**TASK TO CARRY OUT**
Output the listing word for word, minus pictures.

**MATERIAL PROVIDED**

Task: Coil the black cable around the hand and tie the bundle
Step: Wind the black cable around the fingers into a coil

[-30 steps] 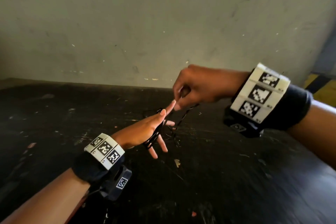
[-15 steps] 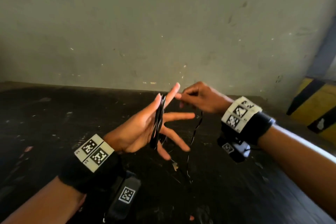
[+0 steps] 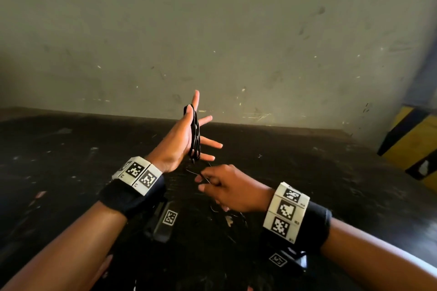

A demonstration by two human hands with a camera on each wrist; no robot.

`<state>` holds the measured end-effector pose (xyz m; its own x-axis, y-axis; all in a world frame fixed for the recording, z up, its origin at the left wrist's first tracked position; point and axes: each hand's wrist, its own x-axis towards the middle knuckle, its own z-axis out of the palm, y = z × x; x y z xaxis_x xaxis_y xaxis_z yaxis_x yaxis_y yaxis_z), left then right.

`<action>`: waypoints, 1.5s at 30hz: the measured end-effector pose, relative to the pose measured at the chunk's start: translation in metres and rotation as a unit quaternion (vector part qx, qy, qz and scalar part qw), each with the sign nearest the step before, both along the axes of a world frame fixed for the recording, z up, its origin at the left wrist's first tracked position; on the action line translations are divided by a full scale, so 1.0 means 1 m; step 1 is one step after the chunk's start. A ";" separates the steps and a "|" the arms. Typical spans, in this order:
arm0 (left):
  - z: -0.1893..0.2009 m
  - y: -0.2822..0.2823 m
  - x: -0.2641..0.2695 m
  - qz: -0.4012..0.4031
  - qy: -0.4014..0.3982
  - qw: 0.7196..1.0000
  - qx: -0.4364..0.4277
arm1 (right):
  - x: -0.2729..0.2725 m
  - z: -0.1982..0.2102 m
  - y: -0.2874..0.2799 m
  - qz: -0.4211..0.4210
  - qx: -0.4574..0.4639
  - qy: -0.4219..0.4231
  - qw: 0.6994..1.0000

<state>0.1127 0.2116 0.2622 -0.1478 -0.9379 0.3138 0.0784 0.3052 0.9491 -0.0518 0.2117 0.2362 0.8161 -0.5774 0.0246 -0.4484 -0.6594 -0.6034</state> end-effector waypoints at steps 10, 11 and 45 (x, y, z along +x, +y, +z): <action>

**SOLUTION TO THE EXERCISE**
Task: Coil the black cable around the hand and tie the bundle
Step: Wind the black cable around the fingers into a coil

[-30 steps] 
[-15 steps] 
[+0 steps] 

A demonstration by two human hands with a camera on each wrist; no robot.

`<state>` holds the measured end-effector pose (xyz m; its own x-axis, y-axis; all in a world frame fixed for the recording, z up, its origin at the left wrist's first tracked position; point and axes: each hand's wrist, its own x-axis towards the middle knuckle, its own z-axis out of the palm, y = z × x; x y z xaxis_x xaxis_y xaxis_z yaxis_x yaxis_y yaxis_z), left then right.

`<action>`: waypoints, 1.5s at 30hz: the measured end-effector pose, relative to the pose measured at the chunk's start: translation in metres and rotation as a unit quaternion (vector part qx, qy, qz and scalar part qw), each with the sign nearest the step before, both along the axes of a world frame fixed for the recording, z up, its origin at the left wrist's first tracked position; on the action line translations are divided by a full scale, so 1.0 means 1 m; step 1 is one step after the chunk's start. A ";" separates the steps and a "|" the arms. Typical spans, in this order:
arm0 (left):
  - z: -0.1893..0.2009 m
  - y: -0.2822..0.2823 m
  - x: -0.2641..0.2695 m
  - qz: -0.4012..0.4031
  - qy: -0.4014..0.3982
  - qw: 0.7196..1.0000
  - qx: -0.4364..0.4277
arm1 (right):
  - x: -0.2729..0.2725 m
  - z: -0.1982..0.2102 m
  - y: -0.2874..0.2799 m
  - qz: -0.4211..0.4210
  - qx: -0.4574..0.4639
  - qy: -0.4219..0.4231
  - qw: 0.6994..1.0000

<state>0.1127 0.2116 0.2622 -0.1478 -0.9379 0.3138 0.0784 0.3052 0.9491 -0.0518 0.2117 0.2362 0.8161 -0.5774 0.0246 -0.4484 -0.6594 -0.6034</state> end-effector waypoints at steps 10, 11 and 45 (x, y, z along +x, +y, +z): <action>

Nothing else belongs in the answer.